*Goal of the exercise*. When the string "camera" occurs in a line of the listing below, return that line.

*Data segment*.
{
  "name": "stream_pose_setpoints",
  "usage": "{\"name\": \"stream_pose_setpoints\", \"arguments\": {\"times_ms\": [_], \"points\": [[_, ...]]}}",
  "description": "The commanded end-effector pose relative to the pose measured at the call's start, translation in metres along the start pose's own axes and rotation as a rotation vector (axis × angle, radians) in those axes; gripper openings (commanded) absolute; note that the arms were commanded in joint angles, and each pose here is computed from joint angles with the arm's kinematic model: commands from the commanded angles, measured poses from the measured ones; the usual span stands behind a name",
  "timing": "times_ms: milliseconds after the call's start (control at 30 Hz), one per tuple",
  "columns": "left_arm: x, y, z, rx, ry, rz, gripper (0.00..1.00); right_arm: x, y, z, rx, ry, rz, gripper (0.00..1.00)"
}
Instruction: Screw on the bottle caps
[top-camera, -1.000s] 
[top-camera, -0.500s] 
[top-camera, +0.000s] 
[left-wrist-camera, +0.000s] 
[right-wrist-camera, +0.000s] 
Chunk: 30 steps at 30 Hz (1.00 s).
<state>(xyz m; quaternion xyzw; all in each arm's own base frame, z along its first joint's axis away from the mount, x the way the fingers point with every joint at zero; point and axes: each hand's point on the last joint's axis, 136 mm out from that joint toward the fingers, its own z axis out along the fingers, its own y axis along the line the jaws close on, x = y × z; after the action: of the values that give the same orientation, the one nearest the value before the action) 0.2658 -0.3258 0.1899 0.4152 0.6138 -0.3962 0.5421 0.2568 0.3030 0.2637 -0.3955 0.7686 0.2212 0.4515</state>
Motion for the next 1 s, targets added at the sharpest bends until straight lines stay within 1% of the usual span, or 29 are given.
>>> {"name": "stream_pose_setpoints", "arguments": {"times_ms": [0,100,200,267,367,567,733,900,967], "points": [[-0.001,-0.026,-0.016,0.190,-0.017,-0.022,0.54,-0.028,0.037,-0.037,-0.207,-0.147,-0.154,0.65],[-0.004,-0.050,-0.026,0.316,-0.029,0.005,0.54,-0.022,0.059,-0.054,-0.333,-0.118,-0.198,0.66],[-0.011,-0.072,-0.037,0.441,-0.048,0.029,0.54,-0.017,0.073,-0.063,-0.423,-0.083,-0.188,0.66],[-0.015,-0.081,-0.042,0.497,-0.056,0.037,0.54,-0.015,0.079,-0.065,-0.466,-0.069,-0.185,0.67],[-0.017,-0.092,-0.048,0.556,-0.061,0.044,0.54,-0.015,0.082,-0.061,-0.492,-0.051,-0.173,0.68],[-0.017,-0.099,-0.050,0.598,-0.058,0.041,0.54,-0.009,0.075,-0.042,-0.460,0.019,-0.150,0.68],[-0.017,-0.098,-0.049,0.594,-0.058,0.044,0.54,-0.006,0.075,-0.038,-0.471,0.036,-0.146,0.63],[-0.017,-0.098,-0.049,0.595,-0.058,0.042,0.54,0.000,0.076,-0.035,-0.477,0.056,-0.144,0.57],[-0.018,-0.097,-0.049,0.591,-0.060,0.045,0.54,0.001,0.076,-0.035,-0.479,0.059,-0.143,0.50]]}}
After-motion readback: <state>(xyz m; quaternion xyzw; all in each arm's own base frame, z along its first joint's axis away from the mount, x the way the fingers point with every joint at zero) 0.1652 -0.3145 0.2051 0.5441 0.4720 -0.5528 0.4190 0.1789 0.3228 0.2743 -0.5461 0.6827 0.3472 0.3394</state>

*Solution to the exercise*.
[top-camera, -1.000s] 
[top-camera, -0.500s] 
[top-camera, +0.000s] 
[left-wrist-camera, +0.000s] 
[right-wrist-camera, +0.000s] 

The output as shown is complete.